The "replacement rate" for human beings is a little more than two children per woman. Two approaches have been taken to achieve this in different parts of the world:

Government control
In China, couples are limited to one child. There are significant tax penalties and other disincentives for having more than one child. As a result, population growth has slowed dramatically, though it has not stopped. This approach may seem draconian and undemocratic but it was an emergency measure that prevented the starvation of tens of millions of children.

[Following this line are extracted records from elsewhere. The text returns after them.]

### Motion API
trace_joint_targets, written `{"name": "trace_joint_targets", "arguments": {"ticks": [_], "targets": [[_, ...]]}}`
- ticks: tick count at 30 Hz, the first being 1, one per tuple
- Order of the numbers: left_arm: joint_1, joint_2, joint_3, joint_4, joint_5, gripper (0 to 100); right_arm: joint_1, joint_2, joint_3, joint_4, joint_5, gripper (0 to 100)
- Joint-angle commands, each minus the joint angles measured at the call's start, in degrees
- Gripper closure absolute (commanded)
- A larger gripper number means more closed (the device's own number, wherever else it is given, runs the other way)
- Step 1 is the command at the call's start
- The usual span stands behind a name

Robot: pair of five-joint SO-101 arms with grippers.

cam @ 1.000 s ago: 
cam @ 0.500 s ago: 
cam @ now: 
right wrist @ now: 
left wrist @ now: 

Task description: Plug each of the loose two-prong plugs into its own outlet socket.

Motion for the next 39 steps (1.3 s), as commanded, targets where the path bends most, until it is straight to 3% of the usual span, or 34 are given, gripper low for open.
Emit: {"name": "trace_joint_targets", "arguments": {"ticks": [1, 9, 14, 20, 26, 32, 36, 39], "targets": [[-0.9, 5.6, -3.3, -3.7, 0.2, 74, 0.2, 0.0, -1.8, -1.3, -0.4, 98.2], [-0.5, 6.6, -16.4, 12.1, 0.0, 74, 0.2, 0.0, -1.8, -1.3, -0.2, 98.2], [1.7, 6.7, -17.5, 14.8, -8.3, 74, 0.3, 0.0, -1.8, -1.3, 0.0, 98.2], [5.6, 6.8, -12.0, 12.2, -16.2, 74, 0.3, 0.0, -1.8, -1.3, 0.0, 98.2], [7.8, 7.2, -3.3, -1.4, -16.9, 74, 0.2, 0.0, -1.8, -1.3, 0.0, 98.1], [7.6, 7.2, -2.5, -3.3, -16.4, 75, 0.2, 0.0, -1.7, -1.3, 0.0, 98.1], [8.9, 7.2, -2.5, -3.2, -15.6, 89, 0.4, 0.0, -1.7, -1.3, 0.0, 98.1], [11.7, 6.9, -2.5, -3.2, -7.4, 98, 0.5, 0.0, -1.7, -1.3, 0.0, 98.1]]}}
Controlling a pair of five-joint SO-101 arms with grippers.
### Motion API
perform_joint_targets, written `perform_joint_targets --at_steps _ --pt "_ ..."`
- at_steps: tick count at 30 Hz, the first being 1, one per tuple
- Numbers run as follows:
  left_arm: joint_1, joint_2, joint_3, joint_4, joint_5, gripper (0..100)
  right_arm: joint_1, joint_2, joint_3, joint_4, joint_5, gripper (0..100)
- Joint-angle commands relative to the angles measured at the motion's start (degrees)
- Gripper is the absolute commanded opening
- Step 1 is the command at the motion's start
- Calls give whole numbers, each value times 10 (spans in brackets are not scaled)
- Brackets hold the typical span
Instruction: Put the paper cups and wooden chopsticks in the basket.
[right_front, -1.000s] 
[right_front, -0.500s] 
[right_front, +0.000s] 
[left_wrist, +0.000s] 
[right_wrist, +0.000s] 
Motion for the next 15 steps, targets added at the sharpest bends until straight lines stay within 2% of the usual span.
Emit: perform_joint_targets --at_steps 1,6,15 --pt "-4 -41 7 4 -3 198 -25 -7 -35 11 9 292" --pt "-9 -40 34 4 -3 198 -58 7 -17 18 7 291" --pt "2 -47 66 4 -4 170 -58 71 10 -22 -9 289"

Education and economic development

In Europe, growth rates are slower than in China but there are no strict government controls on family size. Similarly in the United States and Canada, much population growth is now the result of immigration rather than births. Over the last 30 years, we have observed that wealth, economic opportunity, and the education of women appear to generate a powerful limitation on family size. 

World population growth is a grave concern. All other "environmental problems" could be solved by reducing world population. The U.S. military has formally identified world overpopulation as a threat to our national security.

Fortunately, recent history suggests that promoting economic development and the education of women in developing countries may be the best strategy for coping with this threat.